Exercise details: Look through the data below and extract, unchanged, the lines from the one that contains "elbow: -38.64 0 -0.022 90" to the one that contains "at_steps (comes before", both included.

Records from a data source:
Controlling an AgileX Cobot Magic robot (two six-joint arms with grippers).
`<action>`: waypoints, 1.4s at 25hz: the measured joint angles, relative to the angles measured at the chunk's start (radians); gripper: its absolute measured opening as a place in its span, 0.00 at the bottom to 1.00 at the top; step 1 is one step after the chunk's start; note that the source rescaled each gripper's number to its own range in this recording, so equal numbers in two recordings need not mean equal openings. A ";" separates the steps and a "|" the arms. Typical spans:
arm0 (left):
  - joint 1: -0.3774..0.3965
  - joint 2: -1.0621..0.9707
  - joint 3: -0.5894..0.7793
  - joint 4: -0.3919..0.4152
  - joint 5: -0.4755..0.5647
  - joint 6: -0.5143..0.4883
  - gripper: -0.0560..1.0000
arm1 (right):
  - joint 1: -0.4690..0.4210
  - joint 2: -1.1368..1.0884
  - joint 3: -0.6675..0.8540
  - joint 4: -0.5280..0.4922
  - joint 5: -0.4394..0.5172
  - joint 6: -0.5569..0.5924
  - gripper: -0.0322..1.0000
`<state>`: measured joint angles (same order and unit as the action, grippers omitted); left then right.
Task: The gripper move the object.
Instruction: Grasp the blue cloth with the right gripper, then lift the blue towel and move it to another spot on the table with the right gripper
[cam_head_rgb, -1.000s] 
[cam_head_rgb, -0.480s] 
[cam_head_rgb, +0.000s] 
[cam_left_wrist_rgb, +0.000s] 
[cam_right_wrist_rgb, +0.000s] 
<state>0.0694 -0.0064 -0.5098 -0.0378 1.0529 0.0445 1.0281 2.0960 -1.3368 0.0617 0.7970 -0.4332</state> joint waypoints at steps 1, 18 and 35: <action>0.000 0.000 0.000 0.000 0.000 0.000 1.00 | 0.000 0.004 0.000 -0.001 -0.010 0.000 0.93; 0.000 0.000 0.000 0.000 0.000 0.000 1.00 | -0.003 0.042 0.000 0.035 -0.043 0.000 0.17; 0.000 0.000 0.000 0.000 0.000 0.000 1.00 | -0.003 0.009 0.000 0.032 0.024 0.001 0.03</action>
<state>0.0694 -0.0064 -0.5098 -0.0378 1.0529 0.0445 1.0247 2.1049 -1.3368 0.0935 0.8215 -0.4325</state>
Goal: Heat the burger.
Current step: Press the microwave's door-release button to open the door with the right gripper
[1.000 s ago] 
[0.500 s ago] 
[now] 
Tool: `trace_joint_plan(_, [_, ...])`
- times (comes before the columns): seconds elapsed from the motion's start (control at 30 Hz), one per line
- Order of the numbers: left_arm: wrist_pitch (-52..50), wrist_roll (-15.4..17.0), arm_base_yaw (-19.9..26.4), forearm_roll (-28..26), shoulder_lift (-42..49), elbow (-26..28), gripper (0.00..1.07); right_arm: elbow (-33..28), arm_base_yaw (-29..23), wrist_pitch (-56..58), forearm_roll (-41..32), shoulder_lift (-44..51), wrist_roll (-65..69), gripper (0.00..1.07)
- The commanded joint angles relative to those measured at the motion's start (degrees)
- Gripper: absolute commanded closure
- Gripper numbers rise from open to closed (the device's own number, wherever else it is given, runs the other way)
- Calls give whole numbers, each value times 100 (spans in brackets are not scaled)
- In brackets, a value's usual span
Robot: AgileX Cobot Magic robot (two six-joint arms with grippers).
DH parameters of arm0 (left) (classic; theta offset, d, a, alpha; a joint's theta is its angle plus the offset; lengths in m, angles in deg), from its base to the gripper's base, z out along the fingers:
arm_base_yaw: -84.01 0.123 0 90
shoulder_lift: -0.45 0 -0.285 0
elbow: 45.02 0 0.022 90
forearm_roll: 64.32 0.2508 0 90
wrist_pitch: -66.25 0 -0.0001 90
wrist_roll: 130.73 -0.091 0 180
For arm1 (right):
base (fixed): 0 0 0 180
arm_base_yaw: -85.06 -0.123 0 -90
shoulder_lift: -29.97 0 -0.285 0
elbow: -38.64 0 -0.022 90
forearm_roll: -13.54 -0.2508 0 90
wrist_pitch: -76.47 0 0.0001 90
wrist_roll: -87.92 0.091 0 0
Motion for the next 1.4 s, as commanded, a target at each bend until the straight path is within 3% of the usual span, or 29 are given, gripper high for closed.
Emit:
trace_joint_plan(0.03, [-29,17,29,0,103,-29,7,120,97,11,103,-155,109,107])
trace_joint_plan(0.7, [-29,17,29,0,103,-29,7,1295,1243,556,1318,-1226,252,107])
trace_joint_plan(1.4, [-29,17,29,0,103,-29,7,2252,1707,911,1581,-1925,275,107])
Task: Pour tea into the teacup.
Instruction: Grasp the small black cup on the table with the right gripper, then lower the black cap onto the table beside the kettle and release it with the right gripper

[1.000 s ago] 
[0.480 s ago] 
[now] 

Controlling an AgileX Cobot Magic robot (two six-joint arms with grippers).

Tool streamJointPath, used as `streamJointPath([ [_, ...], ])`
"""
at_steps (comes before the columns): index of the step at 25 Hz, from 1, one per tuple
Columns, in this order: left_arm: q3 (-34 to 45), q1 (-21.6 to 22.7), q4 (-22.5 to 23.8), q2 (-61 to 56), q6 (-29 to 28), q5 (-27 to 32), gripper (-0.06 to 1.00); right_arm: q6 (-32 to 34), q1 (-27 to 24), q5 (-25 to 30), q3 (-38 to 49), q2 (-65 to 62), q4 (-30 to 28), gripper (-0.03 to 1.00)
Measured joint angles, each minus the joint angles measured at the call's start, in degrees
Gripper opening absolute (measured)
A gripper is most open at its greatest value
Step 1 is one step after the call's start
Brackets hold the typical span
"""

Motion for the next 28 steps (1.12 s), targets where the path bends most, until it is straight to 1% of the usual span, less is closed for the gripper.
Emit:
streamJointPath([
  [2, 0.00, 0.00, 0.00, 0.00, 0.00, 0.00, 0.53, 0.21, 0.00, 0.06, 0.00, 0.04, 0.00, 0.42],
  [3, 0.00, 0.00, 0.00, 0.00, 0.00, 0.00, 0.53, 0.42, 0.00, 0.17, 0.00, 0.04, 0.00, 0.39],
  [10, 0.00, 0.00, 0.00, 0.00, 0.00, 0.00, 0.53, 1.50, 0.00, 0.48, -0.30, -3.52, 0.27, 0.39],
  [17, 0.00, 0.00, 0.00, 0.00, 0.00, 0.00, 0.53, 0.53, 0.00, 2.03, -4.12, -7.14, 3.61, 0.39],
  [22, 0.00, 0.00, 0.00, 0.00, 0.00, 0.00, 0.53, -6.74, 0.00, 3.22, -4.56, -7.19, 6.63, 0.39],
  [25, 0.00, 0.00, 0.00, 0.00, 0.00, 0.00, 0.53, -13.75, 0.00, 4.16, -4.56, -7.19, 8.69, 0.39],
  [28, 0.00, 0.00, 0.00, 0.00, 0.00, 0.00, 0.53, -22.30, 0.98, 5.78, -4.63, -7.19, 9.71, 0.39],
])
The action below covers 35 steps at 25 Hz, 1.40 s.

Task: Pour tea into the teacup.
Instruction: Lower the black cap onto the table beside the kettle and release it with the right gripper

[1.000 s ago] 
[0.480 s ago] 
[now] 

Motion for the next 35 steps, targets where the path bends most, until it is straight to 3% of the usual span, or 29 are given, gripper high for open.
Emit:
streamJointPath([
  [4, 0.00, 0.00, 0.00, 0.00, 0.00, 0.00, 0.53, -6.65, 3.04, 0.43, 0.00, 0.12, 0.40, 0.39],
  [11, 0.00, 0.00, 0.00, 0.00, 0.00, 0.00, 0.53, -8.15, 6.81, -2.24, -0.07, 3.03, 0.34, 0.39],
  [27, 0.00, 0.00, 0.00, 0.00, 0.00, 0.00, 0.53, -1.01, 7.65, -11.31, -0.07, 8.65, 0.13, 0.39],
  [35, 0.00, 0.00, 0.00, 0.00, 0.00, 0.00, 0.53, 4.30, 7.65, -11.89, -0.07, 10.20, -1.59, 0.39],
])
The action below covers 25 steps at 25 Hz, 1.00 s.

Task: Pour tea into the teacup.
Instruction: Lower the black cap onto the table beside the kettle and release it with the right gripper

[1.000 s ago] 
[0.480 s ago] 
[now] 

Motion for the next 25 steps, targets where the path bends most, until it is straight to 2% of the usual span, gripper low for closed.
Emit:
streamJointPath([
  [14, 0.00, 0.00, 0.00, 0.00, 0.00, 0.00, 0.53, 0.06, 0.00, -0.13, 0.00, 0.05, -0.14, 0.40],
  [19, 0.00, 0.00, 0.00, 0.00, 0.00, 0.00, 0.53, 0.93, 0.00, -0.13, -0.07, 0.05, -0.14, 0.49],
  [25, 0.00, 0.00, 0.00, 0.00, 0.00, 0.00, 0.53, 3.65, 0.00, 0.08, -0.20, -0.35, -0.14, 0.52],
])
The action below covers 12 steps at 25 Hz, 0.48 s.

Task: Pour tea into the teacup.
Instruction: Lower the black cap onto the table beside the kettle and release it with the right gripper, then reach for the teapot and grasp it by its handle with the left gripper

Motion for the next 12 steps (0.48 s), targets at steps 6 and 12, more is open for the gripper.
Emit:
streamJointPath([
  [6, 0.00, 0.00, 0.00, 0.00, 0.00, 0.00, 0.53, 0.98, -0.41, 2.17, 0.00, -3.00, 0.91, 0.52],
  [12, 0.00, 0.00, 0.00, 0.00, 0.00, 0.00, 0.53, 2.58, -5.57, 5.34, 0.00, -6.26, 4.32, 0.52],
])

Response below:
elbow: -38.64 0 -0.022 90
forearm_roll: -13.54 -0.2508 0 90
wrist_pitch: -76.47 0 0.0001 90
wrist_roll: -87.92 0.091 0 0
Motion for the next 1.4 s, as commanded, a target at each bend until the straight path is within 3% of the usual span, or 29 are given, gripper high for closed.
Emit:
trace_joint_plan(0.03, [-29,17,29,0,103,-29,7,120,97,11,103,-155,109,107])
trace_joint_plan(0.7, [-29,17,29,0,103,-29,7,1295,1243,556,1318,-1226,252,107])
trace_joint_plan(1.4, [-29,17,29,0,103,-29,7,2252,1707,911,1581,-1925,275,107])
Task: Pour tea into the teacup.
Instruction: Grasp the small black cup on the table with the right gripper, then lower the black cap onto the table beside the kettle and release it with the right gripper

[1.000 s ago] 
[0.480 s ago] 
[now] 

Controlling an AgileX Cobot Magic robot (two six-joint arms with grippers).

Tool streamJointPath, used as `streamJointPath([ [_, ...], ])`
"""
at_steps (comes before the columns): index of the step at 25 Hz, from 1, one per tuple

Nothing more belongs to this exercise.